Known laser beam levelling devices serve to determine a horizontal or an inclined plane and are used for building purposes. The laser beam issuing from the device is received at a relatively great distance by a receiver. The inclination of the imaginary plane between the laser beam device and the receiver may therefore be measured. Laser beam levelling devices are used, for example, in ground excavation and the grading of pits, in the monitoring of concrete foundations and concrete ceilings, orientation of formwork, in the levelling of tracks for building cranes and much more.
Canal building laser devices are a subgenus of laser beam levelling devices. They are used in the construction of pipelines, for example of drainage pipes, in order to lay the individual lengths of pipe in the desired inclination and direction. The lengths of pipe are lined up until they form a pipeline having an inclination of, for example, 1.2%. Shafts are installed at intervals; there is no change of direction between the shafts. The inclination of the individual portions of pipeline between the shafts has to differ in each case in practice.
During the construction of a pipeline, the canal building laser device is erected at the beginning of a line, i.e. normally in the region of a shaft, such that the laser beam points in the desired direction and has the desired inclination. The laser beam therefore indicates both the direction and the inclination in which the pipeline is to be constructed. The receiver is inserted at the opposite end of the length of pipe to be positioned. The receiver usually has a transparent disc with markings in the form of a reticule. The laser beam issuing from the canal building laser device strikes the disc of the receiver as a spot of light. As soon as this spot of light is located in the centre of the reticule, the length of tube is correctly positioned and may be fastened in this position.
The formerly known canal building laser devices contain helium neon laser tubes producing a laser beam which is visible up to a distance of 100 m depending on the optical system concentrating the laser beam.
So-called laser diodes have also recently become available. They have the advantage that they consume far less power than conventional helium neon laser tubes. Former canal building laser devices are assigned an external power source owing to the high energy consumption of the laser tubes. Furthermore, laser diodes are much smaller in their dimensions, so the overall size of the laser devices could be smaller, making them suitable for the construction of smaller diameter pipelines. The former canal building laser devices are suitable for pipelines having diameters of at least 150 mm. A drawback is that the laser beam of the formerly available laser diodes is visible only up to 40 or at most 50 m.

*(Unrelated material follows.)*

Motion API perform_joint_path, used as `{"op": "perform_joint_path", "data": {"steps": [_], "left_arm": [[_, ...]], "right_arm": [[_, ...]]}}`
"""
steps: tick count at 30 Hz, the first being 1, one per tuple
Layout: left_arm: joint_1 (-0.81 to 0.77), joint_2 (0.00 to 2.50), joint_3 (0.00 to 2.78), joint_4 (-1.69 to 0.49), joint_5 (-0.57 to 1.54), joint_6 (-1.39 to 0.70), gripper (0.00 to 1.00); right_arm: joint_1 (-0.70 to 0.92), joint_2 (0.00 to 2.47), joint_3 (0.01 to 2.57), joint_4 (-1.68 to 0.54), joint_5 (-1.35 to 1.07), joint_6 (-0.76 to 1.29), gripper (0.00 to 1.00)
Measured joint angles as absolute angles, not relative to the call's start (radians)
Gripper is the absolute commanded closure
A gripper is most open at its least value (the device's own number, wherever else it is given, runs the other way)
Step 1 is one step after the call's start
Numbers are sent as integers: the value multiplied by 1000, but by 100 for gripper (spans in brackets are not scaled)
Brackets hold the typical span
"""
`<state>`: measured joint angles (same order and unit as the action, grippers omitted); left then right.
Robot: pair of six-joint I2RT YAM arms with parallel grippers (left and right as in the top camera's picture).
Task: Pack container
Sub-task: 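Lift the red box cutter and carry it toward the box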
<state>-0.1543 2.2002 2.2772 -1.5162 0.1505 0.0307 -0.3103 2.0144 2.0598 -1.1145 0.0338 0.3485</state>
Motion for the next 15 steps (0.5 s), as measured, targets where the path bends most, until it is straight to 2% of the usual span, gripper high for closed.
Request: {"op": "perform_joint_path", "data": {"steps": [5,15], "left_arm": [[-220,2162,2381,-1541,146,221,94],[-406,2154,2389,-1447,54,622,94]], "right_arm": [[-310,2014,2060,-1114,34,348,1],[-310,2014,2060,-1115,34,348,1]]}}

A further drawback is that the light spot formed by the laser beam on the transparent disc of the receiver can only be seen optimally on the side to be turned away from the laser beam--at the location of the device operator--if the angle of view is approximately in the axis of the arriving laser beam. The steeper this angle of view, the more difficult it is to see the light spot. If the distance between the canal building device and the receiver is too great, the light spot is no longer visible even if there is only a slight deviation between the angle of view and the laser beam axis. As the receiver is to be arranged in the pipe located on the bottom of a pit, the practical range of action of the canal building laser device is reduced considerably if the device operator does not lower himself onto the possibly muddy bottom of the pit in order to observe the light spot.